(Data extracted from a collection)
=== Begin Enclosure ===

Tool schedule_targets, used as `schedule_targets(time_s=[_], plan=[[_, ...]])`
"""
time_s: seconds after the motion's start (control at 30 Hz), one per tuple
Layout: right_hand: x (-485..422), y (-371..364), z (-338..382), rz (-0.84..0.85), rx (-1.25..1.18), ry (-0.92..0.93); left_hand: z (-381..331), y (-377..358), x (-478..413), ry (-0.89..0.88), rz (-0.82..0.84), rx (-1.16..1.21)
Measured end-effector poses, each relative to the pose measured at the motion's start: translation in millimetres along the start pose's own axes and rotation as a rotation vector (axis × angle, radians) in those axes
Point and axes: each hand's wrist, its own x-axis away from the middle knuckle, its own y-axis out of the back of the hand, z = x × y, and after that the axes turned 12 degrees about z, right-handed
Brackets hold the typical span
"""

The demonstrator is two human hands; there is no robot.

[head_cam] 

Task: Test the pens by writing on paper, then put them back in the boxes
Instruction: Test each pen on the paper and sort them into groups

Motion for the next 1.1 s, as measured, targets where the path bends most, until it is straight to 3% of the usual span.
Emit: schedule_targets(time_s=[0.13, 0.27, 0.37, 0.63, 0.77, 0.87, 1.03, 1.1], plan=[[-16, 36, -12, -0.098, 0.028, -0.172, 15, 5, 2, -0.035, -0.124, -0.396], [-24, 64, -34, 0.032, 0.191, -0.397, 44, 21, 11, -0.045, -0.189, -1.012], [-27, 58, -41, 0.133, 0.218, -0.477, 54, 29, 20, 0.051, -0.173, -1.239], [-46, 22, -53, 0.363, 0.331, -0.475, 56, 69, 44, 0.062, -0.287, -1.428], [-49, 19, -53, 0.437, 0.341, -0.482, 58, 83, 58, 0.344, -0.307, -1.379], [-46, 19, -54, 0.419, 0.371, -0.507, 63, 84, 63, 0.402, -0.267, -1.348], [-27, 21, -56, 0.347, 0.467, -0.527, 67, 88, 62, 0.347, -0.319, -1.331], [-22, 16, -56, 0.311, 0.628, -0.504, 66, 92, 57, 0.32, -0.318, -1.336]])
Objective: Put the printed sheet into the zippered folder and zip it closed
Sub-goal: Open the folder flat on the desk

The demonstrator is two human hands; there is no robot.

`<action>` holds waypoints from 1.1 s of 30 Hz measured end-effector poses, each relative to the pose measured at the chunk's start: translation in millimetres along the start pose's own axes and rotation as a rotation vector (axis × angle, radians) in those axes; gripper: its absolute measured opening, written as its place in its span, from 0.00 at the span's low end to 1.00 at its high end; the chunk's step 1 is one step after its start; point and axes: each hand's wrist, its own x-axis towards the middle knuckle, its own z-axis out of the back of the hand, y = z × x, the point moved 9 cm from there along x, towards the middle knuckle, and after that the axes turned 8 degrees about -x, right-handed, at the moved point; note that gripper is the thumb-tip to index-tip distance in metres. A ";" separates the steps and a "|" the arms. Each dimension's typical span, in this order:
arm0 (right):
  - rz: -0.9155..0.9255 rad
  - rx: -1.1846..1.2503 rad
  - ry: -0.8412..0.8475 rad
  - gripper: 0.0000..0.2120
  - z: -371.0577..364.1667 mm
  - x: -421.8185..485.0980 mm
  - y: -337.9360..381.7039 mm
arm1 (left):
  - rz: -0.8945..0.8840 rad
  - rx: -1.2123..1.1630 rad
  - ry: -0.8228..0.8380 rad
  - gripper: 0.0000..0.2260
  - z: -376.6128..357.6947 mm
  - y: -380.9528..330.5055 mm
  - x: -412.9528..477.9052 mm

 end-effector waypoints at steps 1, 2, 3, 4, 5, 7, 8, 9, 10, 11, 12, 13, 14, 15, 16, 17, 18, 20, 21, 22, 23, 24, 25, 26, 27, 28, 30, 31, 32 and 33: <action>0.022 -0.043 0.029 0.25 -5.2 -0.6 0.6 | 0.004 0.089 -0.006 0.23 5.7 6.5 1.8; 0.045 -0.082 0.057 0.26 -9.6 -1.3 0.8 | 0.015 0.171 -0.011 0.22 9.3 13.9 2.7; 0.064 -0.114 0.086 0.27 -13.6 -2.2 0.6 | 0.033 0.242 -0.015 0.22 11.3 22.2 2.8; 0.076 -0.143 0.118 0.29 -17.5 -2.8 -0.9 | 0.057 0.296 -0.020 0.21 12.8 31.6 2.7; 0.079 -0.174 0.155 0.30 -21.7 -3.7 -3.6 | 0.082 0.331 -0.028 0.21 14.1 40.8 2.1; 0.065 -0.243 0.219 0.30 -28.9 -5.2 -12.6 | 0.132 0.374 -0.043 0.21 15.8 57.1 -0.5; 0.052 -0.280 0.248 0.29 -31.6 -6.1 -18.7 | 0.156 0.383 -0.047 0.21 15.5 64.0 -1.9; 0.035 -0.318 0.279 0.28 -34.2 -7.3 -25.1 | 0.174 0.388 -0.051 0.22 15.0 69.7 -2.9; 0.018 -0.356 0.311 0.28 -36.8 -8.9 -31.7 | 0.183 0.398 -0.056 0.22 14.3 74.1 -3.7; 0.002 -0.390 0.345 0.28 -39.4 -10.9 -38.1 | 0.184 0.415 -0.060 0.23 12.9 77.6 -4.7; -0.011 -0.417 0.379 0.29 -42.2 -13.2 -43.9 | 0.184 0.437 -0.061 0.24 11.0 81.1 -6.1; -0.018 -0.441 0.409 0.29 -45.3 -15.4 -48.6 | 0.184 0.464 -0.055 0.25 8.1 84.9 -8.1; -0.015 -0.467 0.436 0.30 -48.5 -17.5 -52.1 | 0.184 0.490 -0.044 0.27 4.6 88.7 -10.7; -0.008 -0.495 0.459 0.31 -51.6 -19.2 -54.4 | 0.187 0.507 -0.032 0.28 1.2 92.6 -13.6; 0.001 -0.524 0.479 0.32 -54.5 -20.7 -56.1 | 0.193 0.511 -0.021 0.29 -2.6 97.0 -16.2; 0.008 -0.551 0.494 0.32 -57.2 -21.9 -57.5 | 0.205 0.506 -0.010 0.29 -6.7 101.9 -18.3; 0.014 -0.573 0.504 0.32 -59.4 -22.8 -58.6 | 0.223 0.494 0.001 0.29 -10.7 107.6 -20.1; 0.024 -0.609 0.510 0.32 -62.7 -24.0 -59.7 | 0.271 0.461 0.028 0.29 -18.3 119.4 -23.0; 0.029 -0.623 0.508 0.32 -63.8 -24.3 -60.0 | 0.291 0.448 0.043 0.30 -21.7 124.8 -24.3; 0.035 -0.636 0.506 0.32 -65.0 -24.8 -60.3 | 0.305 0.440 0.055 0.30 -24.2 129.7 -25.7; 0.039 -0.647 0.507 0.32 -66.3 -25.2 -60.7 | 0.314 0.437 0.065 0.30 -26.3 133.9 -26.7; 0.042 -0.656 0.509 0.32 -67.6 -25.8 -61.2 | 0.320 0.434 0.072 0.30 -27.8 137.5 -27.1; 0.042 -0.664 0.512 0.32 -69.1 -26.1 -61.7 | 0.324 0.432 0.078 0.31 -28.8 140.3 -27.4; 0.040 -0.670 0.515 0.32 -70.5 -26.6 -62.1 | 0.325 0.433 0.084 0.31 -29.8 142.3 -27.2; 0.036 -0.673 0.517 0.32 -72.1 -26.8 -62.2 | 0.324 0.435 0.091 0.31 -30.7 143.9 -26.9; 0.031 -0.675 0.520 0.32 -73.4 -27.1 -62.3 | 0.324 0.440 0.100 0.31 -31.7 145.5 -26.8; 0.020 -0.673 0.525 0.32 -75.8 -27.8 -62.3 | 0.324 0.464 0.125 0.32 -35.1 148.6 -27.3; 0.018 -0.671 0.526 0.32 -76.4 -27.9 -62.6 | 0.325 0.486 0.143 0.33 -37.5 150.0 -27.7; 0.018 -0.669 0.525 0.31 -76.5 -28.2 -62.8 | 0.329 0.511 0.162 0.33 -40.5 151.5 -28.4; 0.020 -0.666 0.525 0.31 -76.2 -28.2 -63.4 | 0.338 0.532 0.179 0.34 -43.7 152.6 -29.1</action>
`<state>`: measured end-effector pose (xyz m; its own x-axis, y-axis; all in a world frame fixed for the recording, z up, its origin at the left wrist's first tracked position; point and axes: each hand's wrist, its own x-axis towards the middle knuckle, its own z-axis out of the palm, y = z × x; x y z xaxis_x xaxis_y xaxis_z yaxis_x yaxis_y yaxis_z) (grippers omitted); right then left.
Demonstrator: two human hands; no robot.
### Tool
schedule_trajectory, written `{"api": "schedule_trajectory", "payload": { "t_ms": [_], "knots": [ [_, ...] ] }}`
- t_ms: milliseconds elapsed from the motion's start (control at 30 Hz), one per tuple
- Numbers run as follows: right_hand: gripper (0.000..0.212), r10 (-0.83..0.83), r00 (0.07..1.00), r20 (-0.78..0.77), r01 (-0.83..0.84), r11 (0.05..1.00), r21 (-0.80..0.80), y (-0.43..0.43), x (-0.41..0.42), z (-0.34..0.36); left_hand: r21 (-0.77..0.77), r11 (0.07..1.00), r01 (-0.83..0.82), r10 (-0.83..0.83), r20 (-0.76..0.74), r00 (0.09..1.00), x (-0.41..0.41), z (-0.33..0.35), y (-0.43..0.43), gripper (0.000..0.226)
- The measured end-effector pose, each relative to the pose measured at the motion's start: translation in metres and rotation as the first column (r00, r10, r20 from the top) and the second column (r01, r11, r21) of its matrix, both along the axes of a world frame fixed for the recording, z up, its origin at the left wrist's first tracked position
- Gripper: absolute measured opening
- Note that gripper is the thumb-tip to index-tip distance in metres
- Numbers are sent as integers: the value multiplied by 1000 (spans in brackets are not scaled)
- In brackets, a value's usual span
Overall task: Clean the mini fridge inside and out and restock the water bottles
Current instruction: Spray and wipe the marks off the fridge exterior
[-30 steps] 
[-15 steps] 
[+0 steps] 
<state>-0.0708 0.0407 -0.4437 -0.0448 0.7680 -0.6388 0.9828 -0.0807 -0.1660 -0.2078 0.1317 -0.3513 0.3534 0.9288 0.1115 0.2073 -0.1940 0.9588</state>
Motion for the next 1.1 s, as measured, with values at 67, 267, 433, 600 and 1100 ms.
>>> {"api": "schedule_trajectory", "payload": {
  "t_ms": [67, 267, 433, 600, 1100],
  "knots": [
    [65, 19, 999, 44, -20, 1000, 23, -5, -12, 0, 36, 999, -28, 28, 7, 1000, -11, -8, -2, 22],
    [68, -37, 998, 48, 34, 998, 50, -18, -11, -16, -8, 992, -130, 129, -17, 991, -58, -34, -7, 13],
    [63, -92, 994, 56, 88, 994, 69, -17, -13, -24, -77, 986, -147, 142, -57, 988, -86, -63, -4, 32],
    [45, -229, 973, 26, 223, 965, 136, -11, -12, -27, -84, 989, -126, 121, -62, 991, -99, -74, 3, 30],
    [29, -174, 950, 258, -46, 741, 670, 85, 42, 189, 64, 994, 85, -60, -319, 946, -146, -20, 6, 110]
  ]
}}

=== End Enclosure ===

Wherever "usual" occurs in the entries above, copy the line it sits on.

■ **TASK ANSWER**:
Motion for the next 1.1 s, as measured, targets where the path bends most, until it is straight to 3% of the usual span.
- In brackets, a value's usual span

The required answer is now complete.